My Ears Grew Eyes and Mouths, Turned Into Gossiping Ajumas Critiquing My Life Like a K-Drama

Who knew that my own ears would become a pair of gossiping ajummas who think they’ve got a front-row seat to my life? It’s like my life has been turned into a K-drama playing on the biggest screen in the world, and they’ve grabbed the best seats, Korean ramyun bucket in hand, ready to watch every scene unfold. From the opening credits to the latest plot twist, nothing escapes their gaze. And the best—or worst—part? They’re not even talking to me. They’re just whispering to each other, gossiping, judging, and making commentary like seasoned drama critics.


Left Ear leans forward, squinting.

“Oh, look at that,” it whispers. “She’s at it again. Trying something new. Is it going to flop? I bet it’s going to flop. Watch closely, I don’t want to miss a single detail.”


Right Ear adjusts imaginary 3D glasses.

“Hmm… yes, yes, but notice how she’s doing her best, even if it’s messy. That scene wasn’t perfect, but there’s effort there. Did you see it?”


Left Ear rolls its eyes.

“Effort? Ha! That’s what she always says. EFFORT, EFFORT, EFFORT. Always excuses. Look at her avoiding the world again, stuck in the same room. Not reaching out. Not fixing things. The drama just keeps repeating.”


And just like in any long-running series, the plot twists are constant. Scenes of skipped meals, locked doors, endless household routines, and long hours spent alone flash across the screen. Left Ear whispers, Right Ear whispers back, and I’m forced to hear every critique.


“She could’ve done this differently, shouldn’t she have done that?” Left Ear murmurs, with all the authority of a seasoned drama reviewer.


Right Ear, the slightly more sympathetic one, tries to offer a kinder review.

“Well, hold on. Not every character gets a perfect script. She’s handling a lot behind the scenes. Don’t judge too quickly.”


Left Ear scoffs.

“Context doesn’t get ratings. The audience sees what they see. And what they see is her struggling. That’s enough for a storyline.”


It’s as if my ears are K-drama super fans, noodles bucket in hand, whispering about wardrobe choices, pauses, missteps, and every tiny decision. Only instead of discussing plot twists between episodes, they’re dissecting my life in real time.


Sometimes, Right Ear tries to be supportive.

“She’s really trying. Even if the scene is messy, she’s showing growth.”


Left Ear laughs.

“Credit? This isn’t a feel-good movie. Life doesn’t give awards for trying.”

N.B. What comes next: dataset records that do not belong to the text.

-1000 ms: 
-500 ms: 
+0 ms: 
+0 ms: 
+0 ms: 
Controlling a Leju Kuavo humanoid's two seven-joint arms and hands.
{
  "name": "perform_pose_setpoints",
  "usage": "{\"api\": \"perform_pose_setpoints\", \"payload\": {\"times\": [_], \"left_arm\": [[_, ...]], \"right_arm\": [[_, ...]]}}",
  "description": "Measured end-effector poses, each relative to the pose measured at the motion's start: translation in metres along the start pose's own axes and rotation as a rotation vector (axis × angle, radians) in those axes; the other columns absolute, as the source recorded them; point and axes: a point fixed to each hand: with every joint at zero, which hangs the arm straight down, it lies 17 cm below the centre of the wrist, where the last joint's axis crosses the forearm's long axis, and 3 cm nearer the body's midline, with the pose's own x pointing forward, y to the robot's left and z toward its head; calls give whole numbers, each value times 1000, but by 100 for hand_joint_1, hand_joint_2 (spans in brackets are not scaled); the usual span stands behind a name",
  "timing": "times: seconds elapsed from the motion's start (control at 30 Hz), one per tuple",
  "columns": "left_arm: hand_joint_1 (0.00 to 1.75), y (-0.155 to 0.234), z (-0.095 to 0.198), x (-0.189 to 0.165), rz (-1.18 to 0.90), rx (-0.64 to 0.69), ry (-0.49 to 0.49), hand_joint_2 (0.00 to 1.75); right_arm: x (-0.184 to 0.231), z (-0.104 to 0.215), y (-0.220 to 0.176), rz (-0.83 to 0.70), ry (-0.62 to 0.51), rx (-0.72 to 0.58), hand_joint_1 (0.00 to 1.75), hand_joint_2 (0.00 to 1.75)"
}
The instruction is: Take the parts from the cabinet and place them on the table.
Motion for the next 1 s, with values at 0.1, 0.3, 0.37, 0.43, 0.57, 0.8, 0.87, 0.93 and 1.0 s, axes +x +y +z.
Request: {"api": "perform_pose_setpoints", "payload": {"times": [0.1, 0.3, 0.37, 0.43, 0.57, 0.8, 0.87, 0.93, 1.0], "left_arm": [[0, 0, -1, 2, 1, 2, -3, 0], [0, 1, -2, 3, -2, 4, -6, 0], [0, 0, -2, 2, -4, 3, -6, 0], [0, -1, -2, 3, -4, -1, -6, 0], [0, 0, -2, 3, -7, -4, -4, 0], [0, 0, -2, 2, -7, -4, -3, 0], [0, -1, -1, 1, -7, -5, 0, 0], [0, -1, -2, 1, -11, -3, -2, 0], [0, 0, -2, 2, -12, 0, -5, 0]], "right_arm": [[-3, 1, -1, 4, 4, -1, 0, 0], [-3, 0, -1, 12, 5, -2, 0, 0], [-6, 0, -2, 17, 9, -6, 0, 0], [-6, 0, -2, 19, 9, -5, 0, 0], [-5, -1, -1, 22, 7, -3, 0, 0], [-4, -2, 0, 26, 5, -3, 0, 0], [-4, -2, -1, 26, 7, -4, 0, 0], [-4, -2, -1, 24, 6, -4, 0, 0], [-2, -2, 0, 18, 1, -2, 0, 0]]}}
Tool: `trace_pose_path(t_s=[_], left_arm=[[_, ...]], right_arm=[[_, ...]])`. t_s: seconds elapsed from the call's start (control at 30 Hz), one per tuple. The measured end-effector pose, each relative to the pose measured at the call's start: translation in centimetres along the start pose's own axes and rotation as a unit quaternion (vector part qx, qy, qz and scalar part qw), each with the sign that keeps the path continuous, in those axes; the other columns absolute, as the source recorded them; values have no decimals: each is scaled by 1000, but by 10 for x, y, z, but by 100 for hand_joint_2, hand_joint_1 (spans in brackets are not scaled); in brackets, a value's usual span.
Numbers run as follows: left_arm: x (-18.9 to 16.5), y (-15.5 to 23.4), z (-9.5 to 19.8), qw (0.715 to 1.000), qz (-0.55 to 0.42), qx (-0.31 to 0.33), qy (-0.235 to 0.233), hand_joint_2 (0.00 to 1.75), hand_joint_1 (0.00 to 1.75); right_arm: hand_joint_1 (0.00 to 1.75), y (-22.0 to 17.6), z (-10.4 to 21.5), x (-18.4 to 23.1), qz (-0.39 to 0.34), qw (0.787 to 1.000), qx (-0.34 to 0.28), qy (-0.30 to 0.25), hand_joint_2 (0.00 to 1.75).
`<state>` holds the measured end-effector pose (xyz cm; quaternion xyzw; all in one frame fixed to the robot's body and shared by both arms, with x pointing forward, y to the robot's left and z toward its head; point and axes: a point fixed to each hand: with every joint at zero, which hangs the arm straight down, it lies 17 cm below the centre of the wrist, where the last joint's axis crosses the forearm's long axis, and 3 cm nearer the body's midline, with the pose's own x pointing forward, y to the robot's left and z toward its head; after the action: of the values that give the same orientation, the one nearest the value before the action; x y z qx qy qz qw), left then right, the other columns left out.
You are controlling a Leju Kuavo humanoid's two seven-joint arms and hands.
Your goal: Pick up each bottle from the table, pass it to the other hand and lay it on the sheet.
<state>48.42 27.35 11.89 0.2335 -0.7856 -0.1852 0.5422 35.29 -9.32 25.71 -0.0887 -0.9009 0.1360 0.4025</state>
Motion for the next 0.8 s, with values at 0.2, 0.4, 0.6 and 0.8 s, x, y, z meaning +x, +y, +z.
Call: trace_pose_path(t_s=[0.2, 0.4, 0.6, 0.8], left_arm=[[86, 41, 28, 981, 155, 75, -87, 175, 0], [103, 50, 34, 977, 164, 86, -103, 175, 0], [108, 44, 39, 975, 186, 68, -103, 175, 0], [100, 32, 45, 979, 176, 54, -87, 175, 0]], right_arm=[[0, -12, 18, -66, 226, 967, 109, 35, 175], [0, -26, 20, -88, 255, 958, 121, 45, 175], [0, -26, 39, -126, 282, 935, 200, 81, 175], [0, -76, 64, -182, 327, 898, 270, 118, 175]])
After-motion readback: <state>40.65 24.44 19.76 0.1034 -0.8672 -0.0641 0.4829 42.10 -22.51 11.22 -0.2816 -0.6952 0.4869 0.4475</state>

Meanwhile, outside this theater, family members shout reviews from the balcony, waving their hands and adding commentary without stepping inside.

“She’s failing.”

“She’s unstable.”

“She’s not managing well.”


The echoes reach my ears, mixing with the whispers of the ajummas in the front row.


Let’s rewind a bit.


Imagine a typical day in this ongoing drama. Breakfast is optional, dinner is unpredictable, and the kitchen is basically off-limits. My mom’s superstitious beliefs and routines dictate everything—what can be touched, what can be eaten, when it can be eaten, and even what time of day is allowed for certain activities. If I step out of line, it’s not just a scolding. It becomes a full scene.


When the caretaker stayed over, things escalated into a full-on production. The routines became intense: she had to follow the house’s rituals—praying for hours in the morning and again at night—while taking on all the household chores, scrubbing floors until they gleamed. She bathed and changed clothes multiple times a day, before prayer and meal prep, and had to avoid eating or using the bathroom during these rituals. It was as if she was part of the drama too, locked into her own set of demands and expectations, playing her role in the grand narrative Mom had set up.


Whenever I tried to support her or even just sympathize, it triggered another heated scene with Mom.


Left Ear leans closer.

“See that? She’s trying to help someone else and it blows up in her face.”


Right Ear frowns.

“She’s just trying to survive.”


It’s exhausting, both on-screen and off. Isolation became my refuge. Over the past three years, I avoided contact with others, spending most of my time in my room to protect myself from the ongoing commentary and negative narratives being spun about me.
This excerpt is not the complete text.